If you’re familiar with dimensionality reduction using Principal Component Analysis (PCA), this is also the same thing! My understanding of PCA vs. SVD is that they both arrive at the principal components, but SVD has some advantages in how it’s calculated, so it’s used more often in practice.

Try using LSA by passing the command line flag “–lsa=256” to reduce the vectors down to 256 components each. Not only does the clustering run faster, but you’ll find that the accuracy increases significantly!

LSA can be thought of as a kind of feature extraction. In this case we are identifying the top 256 features, and eliminating the rest. Eliminating the less discriminative features can improve the quality of the distance calculation as a metric of similarity, since it’s not incorporating the difference between unimportant features.


Clustering is performed either using the standard k-means clustering algorithm, or a modified version referred to as “Mini-Batch K-Means”.

You can read more about Mini-Batch K-Means in the original paper from Google here, it’s only 2 pages. Basically, it performs iterations using a randomly selected subset of the data. By default, the scikit-learn example uses a batch size of 1,000 (which is a little less than a third of the data).

Initialization is done using “k-means++” by default; this technique is well-described on Wikipedia here.

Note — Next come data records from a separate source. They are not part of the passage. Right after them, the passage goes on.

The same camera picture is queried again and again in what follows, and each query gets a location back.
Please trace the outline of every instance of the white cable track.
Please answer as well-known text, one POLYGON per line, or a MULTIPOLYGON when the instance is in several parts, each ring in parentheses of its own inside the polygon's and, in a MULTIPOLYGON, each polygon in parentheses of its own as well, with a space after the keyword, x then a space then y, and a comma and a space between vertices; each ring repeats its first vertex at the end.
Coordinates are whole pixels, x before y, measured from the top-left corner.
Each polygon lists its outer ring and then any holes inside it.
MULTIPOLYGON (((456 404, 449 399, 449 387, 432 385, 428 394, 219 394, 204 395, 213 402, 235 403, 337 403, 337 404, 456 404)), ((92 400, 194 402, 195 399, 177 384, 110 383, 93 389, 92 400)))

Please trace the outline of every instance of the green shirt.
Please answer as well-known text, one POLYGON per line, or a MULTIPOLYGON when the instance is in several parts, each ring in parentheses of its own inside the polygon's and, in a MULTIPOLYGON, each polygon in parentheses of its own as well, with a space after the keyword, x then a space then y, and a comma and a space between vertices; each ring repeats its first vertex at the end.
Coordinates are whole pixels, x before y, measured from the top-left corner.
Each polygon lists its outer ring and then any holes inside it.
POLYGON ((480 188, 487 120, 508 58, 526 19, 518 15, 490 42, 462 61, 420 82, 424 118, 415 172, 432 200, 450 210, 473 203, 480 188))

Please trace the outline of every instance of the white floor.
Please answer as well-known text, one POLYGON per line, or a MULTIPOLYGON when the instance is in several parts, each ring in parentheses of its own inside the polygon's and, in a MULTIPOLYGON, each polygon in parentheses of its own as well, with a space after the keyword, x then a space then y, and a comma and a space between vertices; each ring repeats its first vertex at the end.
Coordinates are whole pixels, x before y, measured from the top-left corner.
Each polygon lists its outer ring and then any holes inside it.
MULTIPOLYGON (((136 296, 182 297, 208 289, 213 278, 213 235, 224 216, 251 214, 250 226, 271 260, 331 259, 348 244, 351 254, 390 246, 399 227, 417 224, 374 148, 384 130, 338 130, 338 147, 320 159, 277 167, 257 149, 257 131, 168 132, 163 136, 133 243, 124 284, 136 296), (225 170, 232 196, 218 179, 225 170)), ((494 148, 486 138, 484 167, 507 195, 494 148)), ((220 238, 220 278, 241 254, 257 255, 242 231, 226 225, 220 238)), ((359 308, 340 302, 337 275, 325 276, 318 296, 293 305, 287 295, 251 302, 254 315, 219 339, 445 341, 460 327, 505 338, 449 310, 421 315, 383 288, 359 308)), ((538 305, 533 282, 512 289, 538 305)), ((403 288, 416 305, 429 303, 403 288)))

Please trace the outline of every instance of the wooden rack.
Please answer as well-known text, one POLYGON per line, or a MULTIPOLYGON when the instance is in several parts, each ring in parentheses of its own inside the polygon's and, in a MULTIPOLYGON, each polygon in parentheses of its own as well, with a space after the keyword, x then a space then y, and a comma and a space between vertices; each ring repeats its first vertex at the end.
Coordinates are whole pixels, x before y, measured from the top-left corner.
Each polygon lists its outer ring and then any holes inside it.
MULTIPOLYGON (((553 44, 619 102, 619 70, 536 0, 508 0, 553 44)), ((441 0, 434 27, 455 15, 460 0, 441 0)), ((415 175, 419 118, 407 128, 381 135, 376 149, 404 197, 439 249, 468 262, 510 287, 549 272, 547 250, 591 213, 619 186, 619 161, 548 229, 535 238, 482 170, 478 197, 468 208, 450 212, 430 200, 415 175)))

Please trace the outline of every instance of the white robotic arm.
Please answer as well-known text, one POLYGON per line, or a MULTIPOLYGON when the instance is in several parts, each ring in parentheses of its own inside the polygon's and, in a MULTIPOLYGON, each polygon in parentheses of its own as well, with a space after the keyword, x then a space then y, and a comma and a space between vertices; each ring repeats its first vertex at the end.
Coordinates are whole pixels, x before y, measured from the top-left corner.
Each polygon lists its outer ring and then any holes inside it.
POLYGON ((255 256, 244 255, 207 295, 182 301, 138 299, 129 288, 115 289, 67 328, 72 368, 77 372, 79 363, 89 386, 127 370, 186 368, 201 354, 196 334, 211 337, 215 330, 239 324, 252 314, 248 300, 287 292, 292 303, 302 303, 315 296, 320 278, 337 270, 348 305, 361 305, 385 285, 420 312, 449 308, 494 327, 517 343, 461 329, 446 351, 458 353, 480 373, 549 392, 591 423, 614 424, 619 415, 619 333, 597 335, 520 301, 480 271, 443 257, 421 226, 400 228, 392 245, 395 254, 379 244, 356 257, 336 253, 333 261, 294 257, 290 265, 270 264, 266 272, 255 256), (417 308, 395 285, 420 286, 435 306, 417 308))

Essentially, the initial cluster centers are still taken from the data, but are chosen so that they are spread out.


A number of metrics are provided for assessing the quality of the resulting clusters.

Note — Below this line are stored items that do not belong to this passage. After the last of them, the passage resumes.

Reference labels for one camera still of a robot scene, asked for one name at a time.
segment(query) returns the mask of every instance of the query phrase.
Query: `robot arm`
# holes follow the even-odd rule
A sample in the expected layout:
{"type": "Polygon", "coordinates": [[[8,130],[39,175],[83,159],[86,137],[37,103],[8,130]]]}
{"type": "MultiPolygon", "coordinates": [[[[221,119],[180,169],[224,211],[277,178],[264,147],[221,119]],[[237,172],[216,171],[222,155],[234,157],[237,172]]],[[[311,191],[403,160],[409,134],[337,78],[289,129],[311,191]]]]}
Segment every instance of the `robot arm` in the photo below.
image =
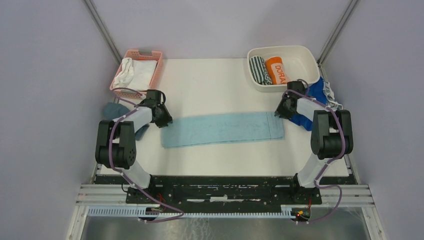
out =
{"type": "MultiPolygon", "coordinates": [[[[287,89],[305,95],[305,86],[301,81],[289,82],[287,89]]],[[[336,120],[328,109],[308,98],[289,92],[282,97],[275,111],[275,115],[284,119],[290,119],[296,114],[303,115],[312,121],[312,133],[310,137],[312,154],[303,169],[295,175],[294,180],[299,187],[315,188],[314,181],[316,180],[317,183],[320,182],[325,172],[324,166],[341,153],[342,140],[338,132],[330,132],[330,129],[337,130],[338,127],[336,120]]],[[[336,110],[335,114],[344,135],[344,154],[349,154],[352,152],[354,146],[351,114],[347,110],[336,110]]]]}
{"type": "MultiPolygon", "coordinates": [[[[148,123],[155,123],[159,128],[172,123],[172,117],[165,107],[165,95],[159,90],[147,90],[146,99],[137,107],[136,112],[119,122],[113,139],[119,138],[119,143],[112,144],[112,160],[115,168],[125,174],[133,183],[145,189],[150,183],[150,174],[136,162],[135,132],[148,123]]],[[[109,163],[109,141],[112,127],[119,118],[102,120],[98,124],[95,160],[99,164],[111,168],[109,163]]]]}

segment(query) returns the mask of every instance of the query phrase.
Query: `white plastic bin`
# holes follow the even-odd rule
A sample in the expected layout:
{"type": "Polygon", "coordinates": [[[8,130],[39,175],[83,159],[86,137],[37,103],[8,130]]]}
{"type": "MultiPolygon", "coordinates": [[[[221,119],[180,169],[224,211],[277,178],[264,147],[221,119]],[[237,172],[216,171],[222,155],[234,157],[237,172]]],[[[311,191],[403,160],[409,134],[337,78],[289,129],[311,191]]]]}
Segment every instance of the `white plastic bin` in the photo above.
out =
{"type": "Polygon", "coordinates": [[[247,54],[247,67],[253,87],[260,92],[284,92],[287,84],[261,85],[253,76],[249,59],[261,56],[265,61],[271,57],[279,56],[282,59],[284,73],[292,80],[303,79],[308,84],[314,84],[320,79],[320,71],[311,51],[304,46],[269,46],[254,48],[247,54]]]}

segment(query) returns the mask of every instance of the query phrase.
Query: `pink basket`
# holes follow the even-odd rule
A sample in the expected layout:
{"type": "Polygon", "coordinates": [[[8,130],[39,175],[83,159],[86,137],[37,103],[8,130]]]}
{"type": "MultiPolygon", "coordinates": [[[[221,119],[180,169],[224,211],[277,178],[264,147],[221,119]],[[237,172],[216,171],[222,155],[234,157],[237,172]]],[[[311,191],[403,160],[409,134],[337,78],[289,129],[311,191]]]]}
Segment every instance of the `pink basket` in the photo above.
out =
{"type": "MultiPolygon", "coordinates": [[[[157,65],[156,69],[154,70],[153,76],[150,80],[149,89],[156,89],[156,86],[159,83],[159,78],[161,77],[162,72],[162,66],[164,65],[164,61],[162,59],[162,52],[161,51],[151,51],[151,55],[142,54],[139,52],[138,49],[129,49],[126,51],[124,58],[132,58],[133,60],[156,60],[157,65]]],[[[115,77],[121,72],[122,70],[122,63],[119,65],[118,71],[116,71],[115,77]]],[[[112,80],[112,83],[110,84],[109,89],[114,89],[114,81],[115,77],[112,80]]],[[[139,93],[145,95],[146,91],[140,91],[139,93]]],[[[130,99],[141,99],[141,96],[134,93],[134,92],[127,92],[125,90],[116,90],[115,94],[122,98],[130,98],[130,99]]]]}

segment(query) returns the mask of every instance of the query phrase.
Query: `black metal base plate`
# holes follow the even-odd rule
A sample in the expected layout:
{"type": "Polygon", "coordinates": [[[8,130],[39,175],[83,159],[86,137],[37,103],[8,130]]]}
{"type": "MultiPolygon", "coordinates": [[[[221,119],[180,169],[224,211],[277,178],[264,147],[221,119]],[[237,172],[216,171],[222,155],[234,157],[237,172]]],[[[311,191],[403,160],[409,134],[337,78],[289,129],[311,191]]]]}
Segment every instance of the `black metal base plate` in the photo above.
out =
{"type": "MultiPolygon", "coordinates": [[[[156,199],[185,213],[280,213],[281,205],[322,204],[319,189],[293,194],[293,177],[259,176],[152,176],[145,189],[156,199]]],[[[121,176],[96,176],[95,184],[126,184],[121,176]]],[[[321,184],[356,184],[351,177],[323,177],[321,184]]],[[[140,191],[128,188],[127,204],[152,203],[140,191]]]]}

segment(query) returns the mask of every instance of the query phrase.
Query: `light blue towel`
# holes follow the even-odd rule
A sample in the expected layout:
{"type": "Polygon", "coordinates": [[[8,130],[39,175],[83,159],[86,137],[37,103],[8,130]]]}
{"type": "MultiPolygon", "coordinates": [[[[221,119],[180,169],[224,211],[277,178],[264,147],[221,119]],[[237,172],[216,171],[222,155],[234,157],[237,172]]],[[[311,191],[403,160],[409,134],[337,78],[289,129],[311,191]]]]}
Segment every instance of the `light blue towel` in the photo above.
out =
{"type": "Polygon", "coordinates": [[[174,119],[161,128],[164,148],[284,139],[281,118],[274,112],[246,112],[174,119]]]}

Homogeneity, Completeness, and the V-Measure scores are all related. All three of these range from 0 to 1.0, with 1.0 being a perfect match with the ground truth labels. Homogeneity measures the degree to which the clusters contain only elements of the same class. Completeness measures the degree to which all of the elements belonging to a certain category are found in a single cluster. You can cheat each of these individually: To cheat on homogeneity, just assign every data point to its own cluster. To cheat on completeness, just group all of the items into a single cluster. So, the V Measure combines the two metrics into a single value so that there’s no cheating :).

The Adjusted Rand-Index tells you how it’s doing compared to random guessing. Random labeling yields a score of 0, while perfect labeling yields 1.0.

Here are some V-Measure scores I got from trying different parameters:

image (3)

  1. “Mini-batch K-Means”: tf-idf vectors with 10,000 terms, using mini-batch k-means

  2. “Full K-Means”: Same as #1, but using full k-means instead of mini-batch

  3. “LSA, 256 Components”: Using LSA to compress the vectors to 256 components, and using mini-batch k-means.

I averaged these scores over 5 runs; however, the results vary so much from run to run that for an accurate comparison I’d recommend averaging the results over 100 runs.